◆ **Your instructions**:
Show all lines of the listing that hold the word "curtain".

◆ **Source data**:
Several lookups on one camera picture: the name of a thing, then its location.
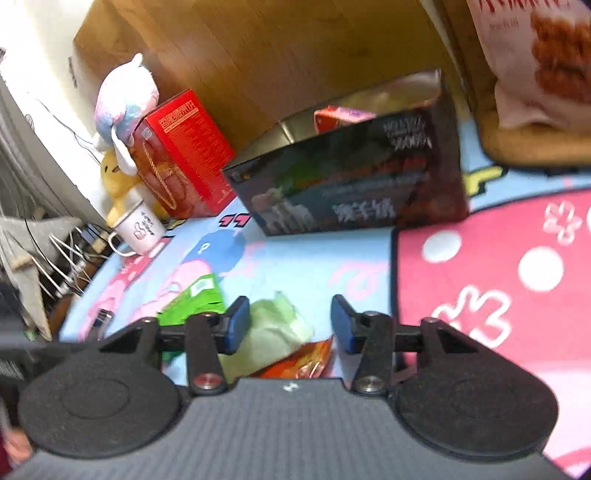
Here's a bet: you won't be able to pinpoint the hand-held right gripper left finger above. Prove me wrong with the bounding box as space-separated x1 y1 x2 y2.
98 295 252 397

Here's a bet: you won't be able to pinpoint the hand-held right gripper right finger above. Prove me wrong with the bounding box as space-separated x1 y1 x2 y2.
331 294 483 397

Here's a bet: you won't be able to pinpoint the light green snack packet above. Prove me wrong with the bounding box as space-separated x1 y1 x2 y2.
219 291 315 379

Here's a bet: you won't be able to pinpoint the bright green snack packet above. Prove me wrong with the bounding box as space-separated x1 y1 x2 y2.
157 273 227 326

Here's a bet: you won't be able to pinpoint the red orange snack packet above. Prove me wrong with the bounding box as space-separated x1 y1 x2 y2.
259 336 334 379

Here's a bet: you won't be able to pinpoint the black printed box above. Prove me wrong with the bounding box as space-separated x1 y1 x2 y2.
222 69 471 237

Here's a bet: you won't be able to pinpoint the cartoon pig printed blanket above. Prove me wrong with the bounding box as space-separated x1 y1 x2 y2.
60 115 591 480

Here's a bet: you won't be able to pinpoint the white enamel mug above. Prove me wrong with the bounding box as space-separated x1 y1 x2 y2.
107 200 166 257

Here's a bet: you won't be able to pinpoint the red gift box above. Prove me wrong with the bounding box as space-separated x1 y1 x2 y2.
131 89 237 220

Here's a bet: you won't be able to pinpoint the yellow duck plush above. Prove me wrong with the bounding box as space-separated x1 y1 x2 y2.
100 150 169 227

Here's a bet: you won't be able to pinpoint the pastel plush toy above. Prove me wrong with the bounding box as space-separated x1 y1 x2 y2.
95 53 160 176

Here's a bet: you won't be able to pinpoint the wood grain board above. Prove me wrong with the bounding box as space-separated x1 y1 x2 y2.
73 0 467 153

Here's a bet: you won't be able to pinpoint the large pink snack bag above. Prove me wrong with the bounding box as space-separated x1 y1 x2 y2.
466 0 591 132

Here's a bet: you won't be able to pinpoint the white wire hangers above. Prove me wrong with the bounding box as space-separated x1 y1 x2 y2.
23 222 112 298

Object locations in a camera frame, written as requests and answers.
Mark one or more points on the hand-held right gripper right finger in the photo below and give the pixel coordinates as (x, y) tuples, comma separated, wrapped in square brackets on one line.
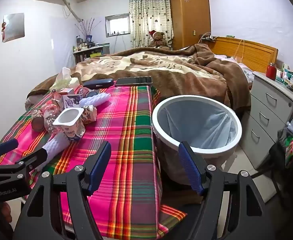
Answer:
[(191, 167)]

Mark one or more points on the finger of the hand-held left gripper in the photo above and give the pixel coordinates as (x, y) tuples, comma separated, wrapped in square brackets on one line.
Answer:
[(6, 145), (34, 157)]

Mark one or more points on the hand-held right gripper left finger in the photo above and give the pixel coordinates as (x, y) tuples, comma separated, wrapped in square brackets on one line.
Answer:
[(99, 165)]

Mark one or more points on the white foam net sleeve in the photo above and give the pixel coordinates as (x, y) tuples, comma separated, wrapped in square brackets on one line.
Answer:
[(54, 146), (94, 100)]

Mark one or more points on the brown printed can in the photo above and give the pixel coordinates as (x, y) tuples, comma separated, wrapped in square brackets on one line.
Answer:
[(37, 120)]

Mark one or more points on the clear plastic bottle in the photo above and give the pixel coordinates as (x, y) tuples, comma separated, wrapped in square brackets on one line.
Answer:
[(50, 116)]

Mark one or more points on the white yogurt cup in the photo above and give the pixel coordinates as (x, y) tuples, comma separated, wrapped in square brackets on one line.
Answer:
[(71, 130)]

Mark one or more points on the white round trash bin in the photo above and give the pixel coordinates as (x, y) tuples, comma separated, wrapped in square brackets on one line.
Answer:
[(155, 123)]

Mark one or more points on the white blue milk carton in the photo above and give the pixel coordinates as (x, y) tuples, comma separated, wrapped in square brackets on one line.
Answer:
[(70, 102)]

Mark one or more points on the pink plaid cloth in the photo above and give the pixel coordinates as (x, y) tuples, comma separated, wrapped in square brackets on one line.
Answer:
[(126, 135)]

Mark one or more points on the dark cloth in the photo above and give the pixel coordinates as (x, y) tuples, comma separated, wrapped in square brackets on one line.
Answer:
[(179, 225)]

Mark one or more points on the soft tissue pack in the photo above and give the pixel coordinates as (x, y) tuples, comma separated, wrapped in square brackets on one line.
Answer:
[(64, 82)]

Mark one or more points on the dark blue glasses case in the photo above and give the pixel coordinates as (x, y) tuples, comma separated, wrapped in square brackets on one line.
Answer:
[(99, 83)]

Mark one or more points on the black chair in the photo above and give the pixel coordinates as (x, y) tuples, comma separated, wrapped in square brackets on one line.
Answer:
[(277, 160)]

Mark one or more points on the brown printed blanket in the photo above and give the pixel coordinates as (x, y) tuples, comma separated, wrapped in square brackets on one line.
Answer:
[(186, 80)]

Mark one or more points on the black smartphone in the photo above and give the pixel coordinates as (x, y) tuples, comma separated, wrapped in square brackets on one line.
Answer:
[(134, 81)]

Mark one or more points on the grey drawer cabinet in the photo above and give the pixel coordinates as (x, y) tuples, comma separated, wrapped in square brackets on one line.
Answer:
[(266, 110)]

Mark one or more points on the pale pink pillow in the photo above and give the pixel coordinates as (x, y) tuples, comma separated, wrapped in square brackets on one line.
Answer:
[(236, 65)]

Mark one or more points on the cluttered low shelf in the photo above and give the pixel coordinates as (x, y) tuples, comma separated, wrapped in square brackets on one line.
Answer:
[(91, 52)]

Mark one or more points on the red jar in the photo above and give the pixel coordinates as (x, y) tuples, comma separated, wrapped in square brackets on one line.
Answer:
[(271, 72)]

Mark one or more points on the vase with dried branches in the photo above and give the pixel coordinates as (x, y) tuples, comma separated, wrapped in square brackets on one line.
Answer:
[(88, 38)]

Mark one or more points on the wooden headboard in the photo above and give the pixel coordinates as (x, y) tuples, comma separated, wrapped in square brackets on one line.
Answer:
[(251, 50)]

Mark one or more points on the brown teddy bear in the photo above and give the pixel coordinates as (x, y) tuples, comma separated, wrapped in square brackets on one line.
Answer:
[(158, 38)]

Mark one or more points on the pile of small boxes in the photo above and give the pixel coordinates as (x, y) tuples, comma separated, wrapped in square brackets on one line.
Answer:
[(290, 76)]

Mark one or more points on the small window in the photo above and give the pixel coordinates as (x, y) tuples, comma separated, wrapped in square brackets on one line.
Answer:
[(117, 25)]

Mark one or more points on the air conditioner pipe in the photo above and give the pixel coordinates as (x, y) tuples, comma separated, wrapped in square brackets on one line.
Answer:
[(72, 13)]

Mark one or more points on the patterned curtain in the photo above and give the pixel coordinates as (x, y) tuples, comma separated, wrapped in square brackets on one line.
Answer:
[(141, 22)]

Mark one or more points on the wooden wardrobe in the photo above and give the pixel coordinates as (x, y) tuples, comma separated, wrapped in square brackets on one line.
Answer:
[(189, 17)]

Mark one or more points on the silver wall poster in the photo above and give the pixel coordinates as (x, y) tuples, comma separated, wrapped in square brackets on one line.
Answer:
[(14, 27)]

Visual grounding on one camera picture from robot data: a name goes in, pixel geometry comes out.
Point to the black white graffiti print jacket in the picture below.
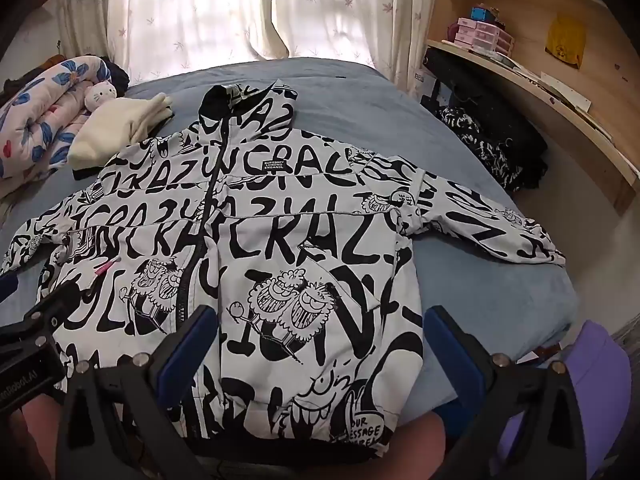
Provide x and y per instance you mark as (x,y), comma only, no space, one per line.
(300,240)

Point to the white paper strip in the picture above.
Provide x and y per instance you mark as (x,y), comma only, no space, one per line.
(565,92)

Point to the yellow cloth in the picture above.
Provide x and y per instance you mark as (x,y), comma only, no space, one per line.
(565,40)

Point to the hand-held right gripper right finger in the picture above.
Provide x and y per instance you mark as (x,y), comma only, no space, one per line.
(452,355)

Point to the black white patterned cloth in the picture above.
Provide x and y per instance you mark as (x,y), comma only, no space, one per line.
(475,135)

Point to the wooden shelf desk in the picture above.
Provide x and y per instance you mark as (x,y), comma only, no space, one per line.
(525,15)

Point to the pink blue floral quilt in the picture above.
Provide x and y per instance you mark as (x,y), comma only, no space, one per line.
(35,125)

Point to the light blue bed blanket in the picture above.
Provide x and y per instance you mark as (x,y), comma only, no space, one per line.
(475,300)

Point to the white cat plush toy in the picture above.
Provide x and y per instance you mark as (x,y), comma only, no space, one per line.
(100,96)

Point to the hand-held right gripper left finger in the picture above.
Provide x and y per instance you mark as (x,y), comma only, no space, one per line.
(187,345)

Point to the purple cloth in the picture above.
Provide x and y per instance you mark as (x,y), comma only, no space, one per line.
(590,385)

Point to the cream folded garment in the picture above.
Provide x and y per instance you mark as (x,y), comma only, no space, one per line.
(115,125)

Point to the white sheer leaf-print curtain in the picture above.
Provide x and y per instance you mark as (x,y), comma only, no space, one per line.
(350,10)
(175,10)

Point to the small blue toy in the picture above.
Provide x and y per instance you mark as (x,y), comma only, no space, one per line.
(482,14)

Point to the dark cloth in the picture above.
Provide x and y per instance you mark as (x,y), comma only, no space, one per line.
(117,75)

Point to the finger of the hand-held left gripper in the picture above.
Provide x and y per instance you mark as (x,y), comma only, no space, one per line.
(50,310)

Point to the pink drawer organizer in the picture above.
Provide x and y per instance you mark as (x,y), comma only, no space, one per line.
(482,35)

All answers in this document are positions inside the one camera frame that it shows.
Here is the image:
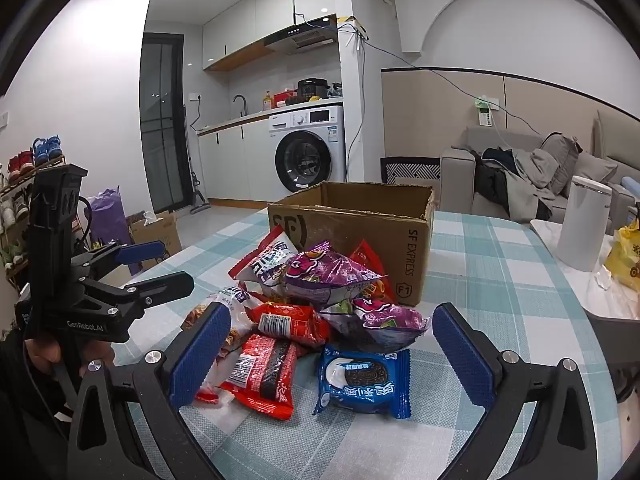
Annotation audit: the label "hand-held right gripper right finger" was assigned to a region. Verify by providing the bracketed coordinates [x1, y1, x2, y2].
[431, 302, 608, 480]

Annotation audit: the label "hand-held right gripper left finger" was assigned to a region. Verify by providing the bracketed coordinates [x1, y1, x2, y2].
[67, 302, 233, 480]

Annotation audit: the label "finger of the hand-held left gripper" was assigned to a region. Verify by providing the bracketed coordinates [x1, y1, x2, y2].
[70, 240, 167, 281]
[87, 271, 195, 318]

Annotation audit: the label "white packet red edges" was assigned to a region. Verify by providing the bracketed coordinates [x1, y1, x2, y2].
[181, 286, 261, 405]

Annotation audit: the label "red packet black stripe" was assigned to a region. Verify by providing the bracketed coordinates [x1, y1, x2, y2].
[220, 332, 301, 421]

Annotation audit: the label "purple snack bag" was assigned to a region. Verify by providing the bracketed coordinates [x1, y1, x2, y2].
[320, 297, 432, 353]
[285, 241, 388, 306]

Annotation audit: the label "red packet white label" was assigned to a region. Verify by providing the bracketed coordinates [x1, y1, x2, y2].
[247, 301, 333, 358]

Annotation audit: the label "red and white snack bag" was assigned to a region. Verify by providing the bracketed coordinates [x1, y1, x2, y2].
[228, 225, 301, 306]

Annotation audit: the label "blue cookie packet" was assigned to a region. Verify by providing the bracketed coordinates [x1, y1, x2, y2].
[312, 344, 412, 420]

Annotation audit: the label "red chip bag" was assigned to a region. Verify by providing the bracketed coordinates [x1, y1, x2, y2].
[348, 239, 398, 306]

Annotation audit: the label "brown cardboard box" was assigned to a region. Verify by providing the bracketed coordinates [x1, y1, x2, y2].
[267, 181, 435, 307]

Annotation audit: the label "person's left forearm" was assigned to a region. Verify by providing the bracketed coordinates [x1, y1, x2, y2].
[0, 330, 76, 480]

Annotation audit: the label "person's left hand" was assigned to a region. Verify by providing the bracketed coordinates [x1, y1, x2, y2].
[22, 335, 117, 381]

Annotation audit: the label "cardboard box with tissue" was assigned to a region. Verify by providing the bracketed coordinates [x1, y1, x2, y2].
[129, 210, 182, 271]

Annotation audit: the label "wooden shoe rack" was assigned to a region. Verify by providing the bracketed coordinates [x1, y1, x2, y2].
[0, 157, 86, 291]

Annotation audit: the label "red shoes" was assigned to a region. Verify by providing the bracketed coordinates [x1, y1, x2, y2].
[7, 150, 35, 178]

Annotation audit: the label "blue shoes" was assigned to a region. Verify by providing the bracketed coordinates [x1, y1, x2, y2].
[32, 136, 63, 166]

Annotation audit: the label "floor mop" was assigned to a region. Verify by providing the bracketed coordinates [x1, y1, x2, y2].
[184, 105, 212, 211]

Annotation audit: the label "teal checked tablecloth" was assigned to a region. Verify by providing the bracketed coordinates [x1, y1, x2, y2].
[120, 207, 621, 480]

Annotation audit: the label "white lower cabinets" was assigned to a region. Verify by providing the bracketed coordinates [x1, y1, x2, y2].
[197, 121, 281, 206]

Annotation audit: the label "white cabinets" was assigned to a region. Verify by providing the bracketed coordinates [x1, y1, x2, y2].
[197, 121, 281, 206]
[202, 0, 335, 72]

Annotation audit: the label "white marble table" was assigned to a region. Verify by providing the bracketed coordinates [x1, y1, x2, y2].
[530, 219, 640, 321]

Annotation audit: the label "dark glass door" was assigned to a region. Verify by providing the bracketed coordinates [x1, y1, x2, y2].
[140, 32, 187, 213]

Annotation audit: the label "beige sofa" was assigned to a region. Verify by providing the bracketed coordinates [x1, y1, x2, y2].
[440, 110, 640, 226]

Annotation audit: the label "white washing machine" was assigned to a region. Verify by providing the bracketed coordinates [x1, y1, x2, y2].
[272, 105, 347, 195]

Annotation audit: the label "yellow plastic bag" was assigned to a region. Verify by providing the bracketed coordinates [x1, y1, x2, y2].
[604, 225, 640, 293]

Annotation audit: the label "black white patterned basket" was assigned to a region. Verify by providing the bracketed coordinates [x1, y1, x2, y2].
[380, 156, 442, 198]

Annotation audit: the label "pile of gray clothes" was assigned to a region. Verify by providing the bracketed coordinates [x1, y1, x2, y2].
[475, 132, 583, 223]

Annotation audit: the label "gray sofa pillow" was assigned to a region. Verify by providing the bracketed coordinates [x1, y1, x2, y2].
[570, 152, 618, 196]
[540, 132, 583, 196]

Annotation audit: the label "black pressure cooker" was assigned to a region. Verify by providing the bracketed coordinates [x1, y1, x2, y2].
[297, 78, 329, 103]

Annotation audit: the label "white upper cabinets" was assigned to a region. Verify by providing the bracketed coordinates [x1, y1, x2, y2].
[202, 0, 335, 72]

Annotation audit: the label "silver range hood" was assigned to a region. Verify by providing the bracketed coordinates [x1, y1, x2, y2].
[264, 16, 337, 55]

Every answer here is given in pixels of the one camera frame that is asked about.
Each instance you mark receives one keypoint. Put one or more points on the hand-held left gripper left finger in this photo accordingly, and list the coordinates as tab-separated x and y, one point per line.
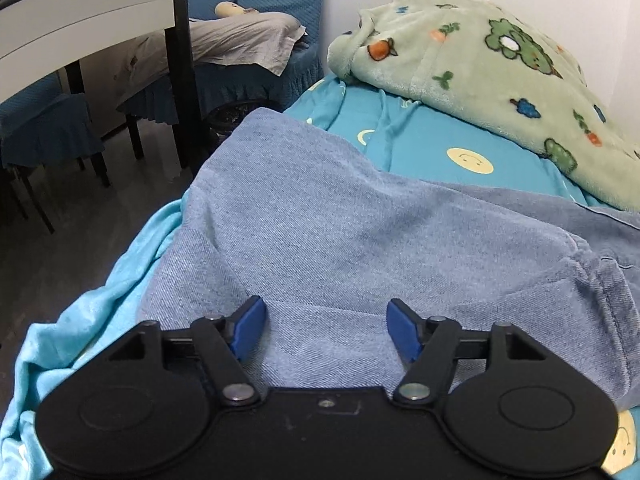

◆ **Reply**:
Mark one or more points on the patterned curtain in the photo above and give the pixel coordinates as (x, y) tuples, comma separated, wrapped in square brackets on one line.
Point to the white sheer leaf-print curtain in the picture above.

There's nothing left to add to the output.